長く、この仕事をしていると生産者には「サプライチェーン」について理解し、意識している人が少ないと感じます。おそらく北海道の生産者は流通や販売に関しての意識が低いのではないでしょうか?
これは農業だけでなく、一次産業全般に言えることで、恵まれた生産環境があって、大規模、大量に生産することができる背景があるからだと思います。

明治維新の前まで、北海道は「蝦夷」と呼ばれていて、本州(内地)からの商人が北海道の産品を江戸や大阪などに流通させていました。このころの航路は、日本海ルートで、北前船によって本州と北海道との貿易がなされていました。

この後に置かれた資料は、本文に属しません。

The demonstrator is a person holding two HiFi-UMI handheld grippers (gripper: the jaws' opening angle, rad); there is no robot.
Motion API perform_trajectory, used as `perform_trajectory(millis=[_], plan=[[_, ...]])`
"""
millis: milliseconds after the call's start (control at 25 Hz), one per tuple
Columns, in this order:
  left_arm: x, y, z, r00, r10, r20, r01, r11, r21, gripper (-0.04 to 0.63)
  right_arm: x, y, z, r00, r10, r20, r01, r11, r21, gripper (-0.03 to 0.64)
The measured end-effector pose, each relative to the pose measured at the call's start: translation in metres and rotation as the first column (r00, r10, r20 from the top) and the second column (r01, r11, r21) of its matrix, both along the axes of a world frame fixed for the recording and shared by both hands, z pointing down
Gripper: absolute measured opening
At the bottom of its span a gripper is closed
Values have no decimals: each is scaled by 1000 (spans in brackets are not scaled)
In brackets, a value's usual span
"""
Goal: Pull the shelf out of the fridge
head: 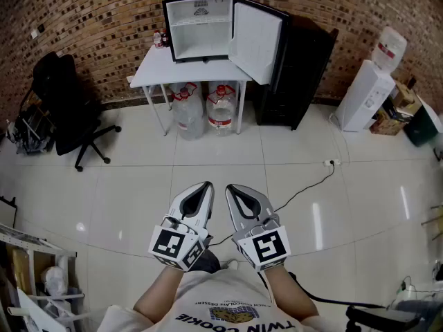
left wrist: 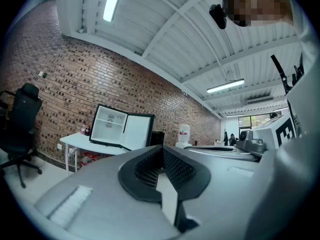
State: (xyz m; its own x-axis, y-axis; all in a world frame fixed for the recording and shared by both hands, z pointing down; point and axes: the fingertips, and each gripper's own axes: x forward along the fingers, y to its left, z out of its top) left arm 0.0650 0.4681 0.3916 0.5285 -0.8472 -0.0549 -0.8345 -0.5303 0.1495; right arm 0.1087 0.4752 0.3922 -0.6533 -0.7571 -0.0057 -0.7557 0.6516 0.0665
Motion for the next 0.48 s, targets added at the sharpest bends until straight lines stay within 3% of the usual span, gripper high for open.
perform_trajectory(millis=[480], plan=[[-15, -17, -6, 999, -35, 22, 36, 999, -11, 2, -11, -22, 10, 1000, -21, -4, 21, 999, -28, 5]])
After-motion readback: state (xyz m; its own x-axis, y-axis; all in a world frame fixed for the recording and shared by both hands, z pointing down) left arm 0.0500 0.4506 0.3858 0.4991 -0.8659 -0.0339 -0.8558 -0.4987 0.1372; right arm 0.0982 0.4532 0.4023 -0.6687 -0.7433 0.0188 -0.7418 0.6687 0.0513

天然資源が豊かな北海道で昆布やニシンなど海産物は浜にあげれば(内地から)「買い屋さん」がやってきて、値段を付けて買ってくれる。というような状況だったようです。
畑の作物でも小豆などは投機的な作物とされていました。農業者は作るだけで流通には関与しない時代が長く続きました。

農産物や海産物は相対取引よりもせりで価格が決まっていました。つまり、価格の決定権を生産者が持つことはなかったのです。それでも、不満のない価格で買ってもらえたから当時はそれでよかったのでしょう。

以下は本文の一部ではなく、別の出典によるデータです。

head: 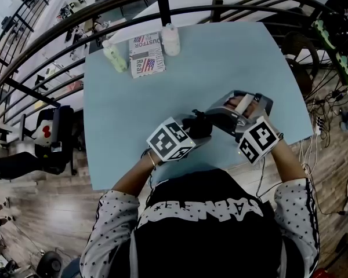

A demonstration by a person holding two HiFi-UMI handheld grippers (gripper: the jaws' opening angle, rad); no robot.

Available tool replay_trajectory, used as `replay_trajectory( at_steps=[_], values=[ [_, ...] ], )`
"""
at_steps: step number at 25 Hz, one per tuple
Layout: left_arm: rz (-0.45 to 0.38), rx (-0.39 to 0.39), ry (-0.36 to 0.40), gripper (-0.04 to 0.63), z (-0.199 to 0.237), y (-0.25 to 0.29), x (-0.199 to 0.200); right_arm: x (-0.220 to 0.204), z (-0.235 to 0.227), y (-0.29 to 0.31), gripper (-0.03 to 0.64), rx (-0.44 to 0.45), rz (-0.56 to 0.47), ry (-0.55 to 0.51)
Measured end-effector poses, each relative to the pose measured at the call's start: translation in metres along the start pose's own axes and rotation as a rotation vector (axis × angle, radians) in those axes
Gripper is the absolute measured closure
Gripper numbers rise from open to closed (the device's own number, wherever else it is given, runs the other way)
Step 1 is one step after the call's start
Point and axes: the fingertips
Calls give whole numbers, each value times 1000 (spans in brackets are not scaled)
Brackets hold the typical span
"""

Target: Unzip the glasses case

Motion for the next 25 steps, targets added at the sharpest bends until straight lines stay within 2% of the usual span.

15年ぐらい前から、農林水産省では「六次産業化」、経済産業省では「農商工連携」といった事業が始まり、農業者が農産物生産だけでなく、加工や販売まで行うことが始まりました。農商工連携では、農業者等が製造業、販売業と連携することで、生産から販売まで一元的に行おうとする取り組みが積極的に行われるようになりました。

これまでは作ることだけに専念していたのに、急に流通や販売も担うことが求められたのです。これは、生産費(原価)と販売価格に大きな差があり、生産者が出荷後のサプライチェーンで大きな付加価値がついたことを示していて、生産者がそこを担えばもっと儲かるだろうとの目算があったからでしょう。

流通、小売事業者も長い年月で付加価値づくりをしてきました。ブランディングもこのひとつです。特に農産物や海産物については、腐敗などによって廃棄率も高かったので、鮮度保持の技術などの開発も必要で、その結果、高い付加価値を有する加工品も多く作られました。

サプライチェーンの下流に位置する流通、小売、製造によって支えられてきたという側面もあり、生産者がサプライチェーンの下流域までカバーするというのは、いささか急すぎるとも思います。

生産者が価格決定権を持つためには、一般的に流通されているものとの質的な差別化が不可欠です。また、その差別化要素は生産者だけの思い込みではなく、消費者と共有されていなければ売れません。これは、農業に限ったものではなく、あらゆる商品に言えることです。

差別化要因はいろいろあります。
例えば、加工して付加価値を付けたり、直接販売するというのは、六次産業化そのものの活動です。

耕作面積が少なく、生産量を増やすことができない小規模生産者や新規就農者は収益を高めるために、販売単価を高くしなければなりませんが、よくあるのは無農薬とか有機栽培によって差別化を図ろうとしますが、消費者の間口はグッと狭くなり、情報伝達が極めて難しくなります。

他にも、レストランやホテルなど、限られた消費者が限定的に使用する希少な野菜やハーブなどを作付けする人も多いのですが、これも顧客とのマッチングや取引を継続するためのこまめな営業が必要になります。

これらのように、生産から販売までを生産者だけで一元的に行うのは結構難しく、六次産業化の構想を立ち上げたものの継続的に事業を実施できない場合もあるようです。

また、農産品類やその加工品は雑貨やアパレル、電化製品と違い、常温で流通できない場合が多く、冷凍や冷蔵可能な倉庫、配送が確保できなければならないので、流通コストも高くつきます。鮮度を保持できる時間も短い場合が多く、廃棄率も高くなり、扱いにくく利益も出にくいのです。

近年、ライブコマース、産直や通信販売、宅配などの手法でネット等を用いて農産物を消費者に販売しようという新しいタイプの流通業者が現れました。JAなども専用のネットショップを開設し、消費者に直接、訴求しようという動きが活発になっていますが、成功には周到な準備が必要とされるでしょう。

何らかの特性を持つ農産品を特徴のある流通(多くはネット通販)によって、特異的な消費者に売るための戦略が必要ということです。